Tell us about the opportunity for Octopus in the US, and and what excites you about that?

So the US looks pretty different Then Europe where octopus has grown so much over the last decade, largely because most of the US is not liberalized for retail choice.

Texas, yes, consumers can pick their supplier and there's robust competition. Twelve other US states have a form of retail competition, but with some pretty significant limits around things like who sends the bill. So in Pennsylvania, yes, I can pick my supplier, But the distribution utility still sends the bill, so the experience for the consumer is still very much vertically integrated traditional utility, not something transformational like Octopus can provide. So As a result, we are pursuing our retail business, the one that we've grown to great scale in Europe, the UK, Japan, in Texas. So we're going direct to consumer, giving them that customer love, amazing experience, a hundred percent renewables, all of that good stuff.

And they get a bill with it with it that says Octopus on it.

And then they get the app that's They get the app.

They get the bill. They get the the full experience of being an Octopus customer. That that that customer love is the way we think about the way we describe it.

Which is a special thing about Octopus. Mean, that that is what makes Octopus well, there's obviously there's many things that make Octopus special. I don't wanna underplay it. But, I mean, in the UK retail market, my home market, the thing that Octopus did so well was focusing on the customer and getting close to the customer and bringing SaaS best print principles from other software, you know, verticals straight to this this archaic, glorified billing function of a market. Right?

So I'd say Octopus, in a lot of ways, is not an energy company. We are Octopus Energy, but we're not an energy con we're a consumer company that happens to be in the energy business. And we're in the energy business because it's one of the most important things to transform and prepare for the energy transition. It's a massive share of consumer wallet.

And so it just matters, but we really are a consumer company at our core. So in Texas, that is what we're doing. But outside of Texas, we are thinking about things a bit differently. So in California, for instance, you can't go direct to consumer.

But utilities like Southern California Edison with whom we're a partner are very keen to give their customers the octopus like experience because they are seeing load growth. They're seeing stress. They're seeing rising rates.

And customer load flexibility is a way to address that growing concern. So we have developed a business to business to consumer model where we partner with the utility and we roll out our customer app.

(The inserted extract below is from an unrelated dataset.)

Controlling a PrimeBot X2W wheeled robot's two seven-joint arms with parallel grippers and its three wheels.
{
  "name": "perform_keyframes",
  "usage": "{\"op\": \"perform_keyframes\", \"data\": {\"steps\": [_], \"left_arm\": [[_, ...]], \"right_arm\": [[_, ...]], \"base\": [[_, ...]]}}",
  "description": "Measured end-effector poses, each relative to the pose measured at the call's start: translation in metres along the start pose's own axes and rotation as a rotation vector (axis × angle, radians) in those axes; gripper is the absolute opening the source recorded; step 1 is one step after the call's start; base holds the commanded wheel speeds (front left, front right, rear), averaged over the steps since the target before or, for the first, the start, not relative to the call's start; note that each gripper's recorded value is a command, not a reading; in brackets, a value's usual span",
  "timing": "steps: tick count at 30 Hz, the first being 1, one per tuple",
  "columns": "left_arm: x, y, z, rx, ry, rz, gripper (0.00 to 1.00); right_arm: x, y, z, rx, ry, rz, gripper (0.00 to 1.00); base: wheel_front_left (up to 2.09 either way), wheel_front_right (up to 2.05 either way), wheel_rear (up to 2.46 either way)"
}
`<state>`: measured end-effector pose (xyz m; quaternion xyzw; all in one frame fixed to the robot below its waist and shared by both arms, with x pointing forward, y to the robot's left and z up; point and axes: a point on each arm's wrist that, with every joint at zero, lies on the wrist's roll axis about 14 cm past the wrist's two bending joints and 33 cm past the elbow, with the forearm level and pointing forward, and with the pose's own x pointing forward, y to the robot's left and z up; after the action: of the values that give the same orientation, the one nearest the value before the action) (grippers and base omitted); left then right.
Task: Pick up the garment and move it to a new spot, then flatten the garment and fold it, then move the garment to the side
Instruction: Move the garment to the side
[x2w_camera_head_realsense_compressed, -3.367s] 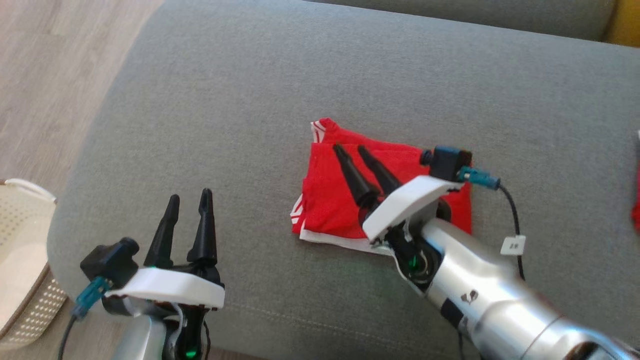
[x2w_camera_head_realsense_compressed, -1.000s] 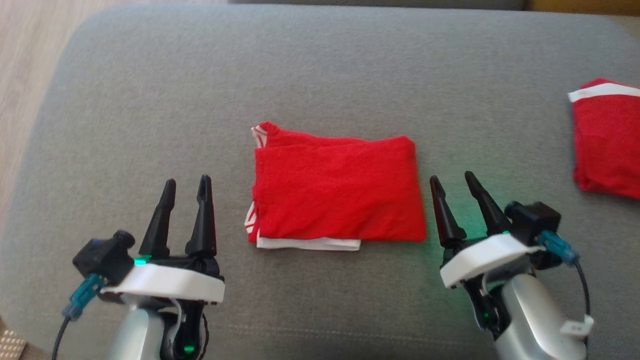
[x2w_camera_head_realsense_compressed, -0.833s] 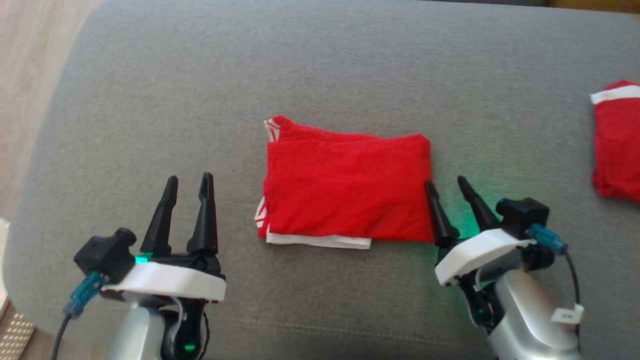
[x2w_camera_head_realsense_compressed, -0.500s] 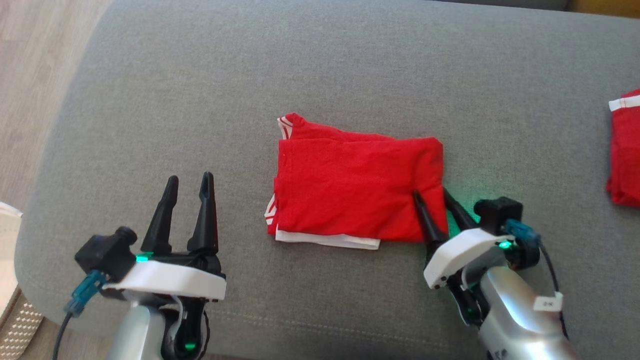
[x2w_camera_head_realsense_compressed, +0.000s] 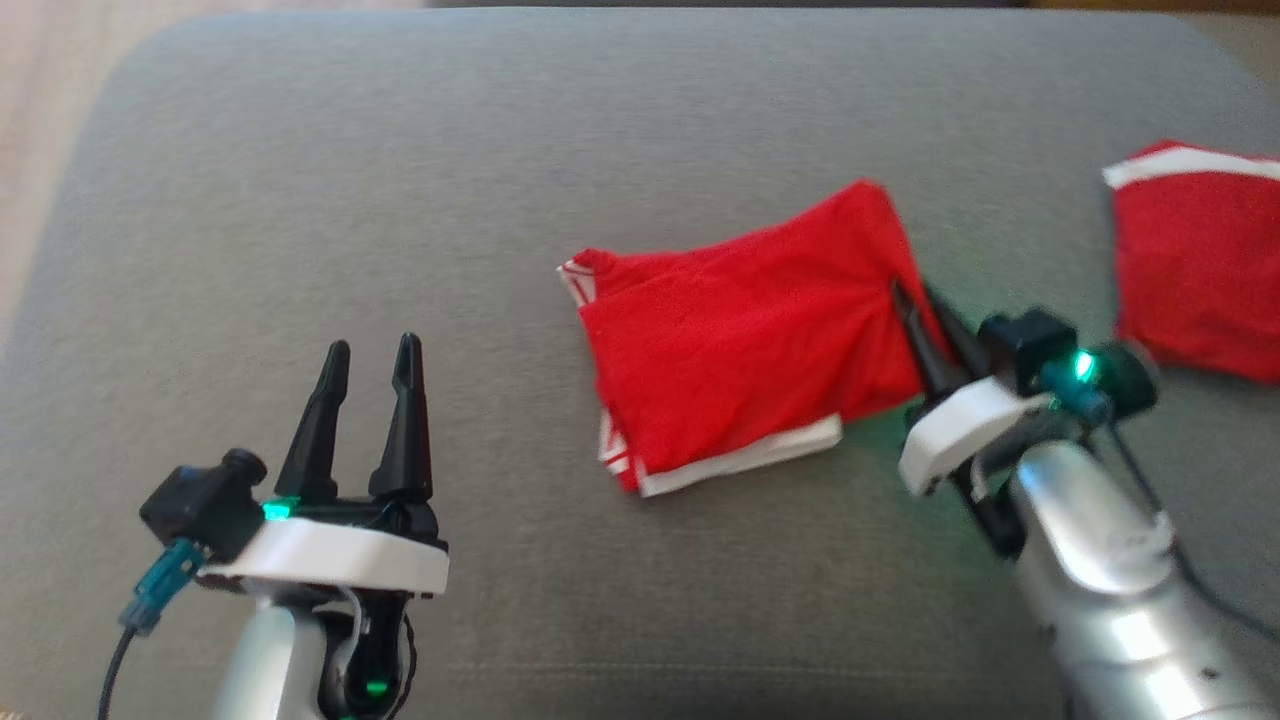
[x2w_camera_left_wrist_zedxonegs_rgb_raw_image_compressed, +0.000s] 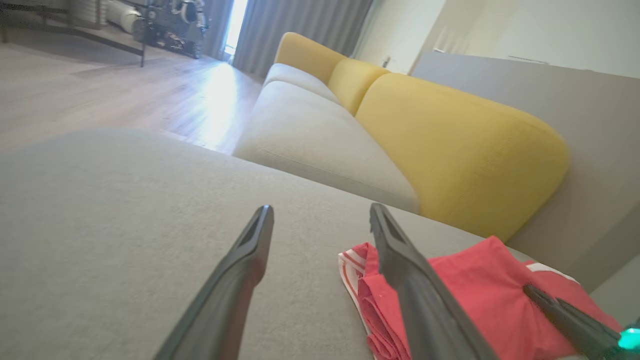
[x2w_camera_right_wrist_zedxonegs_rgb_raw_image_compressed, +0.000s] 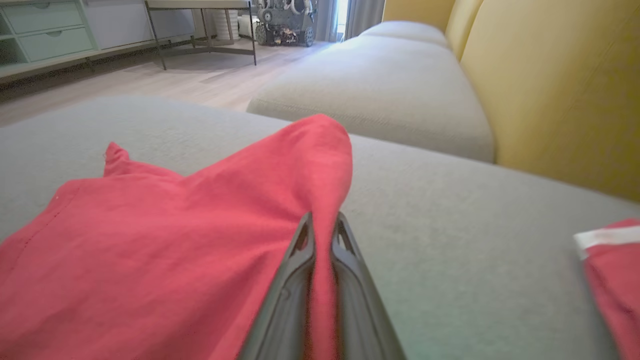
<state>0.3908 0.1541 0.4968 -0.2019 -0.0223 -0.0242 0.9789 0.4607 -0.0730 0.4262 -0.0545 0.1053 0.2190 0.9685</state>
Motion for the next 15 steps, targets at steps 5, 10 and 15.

And we help to onboard those customers into an Octopus experience to manage the flexibility of an EV or a battery. And then the third go to market here in the US is Kraken. And Kraken is very actively working with some of the largest utilities in the country to change their technology.

Just to jump in before, because I wanna talk about Kraken in great detail because there's so much to talk about there.

But, yeah, coming back to California, so that model where you have partners and you and they get the Octopus experience for their customers, they white label that, or does it say I mean, do do they get Constantine, basically, as my question?

Constantine. I think it's quite a discussion that we've had internally. Do you white label? Do you or do you maintain the brand? And I think our view is it's really important to establish A unique customer centric brand for great energy experiences. And that's not necessarily something that traditional vertically integrated utilities are used to doing.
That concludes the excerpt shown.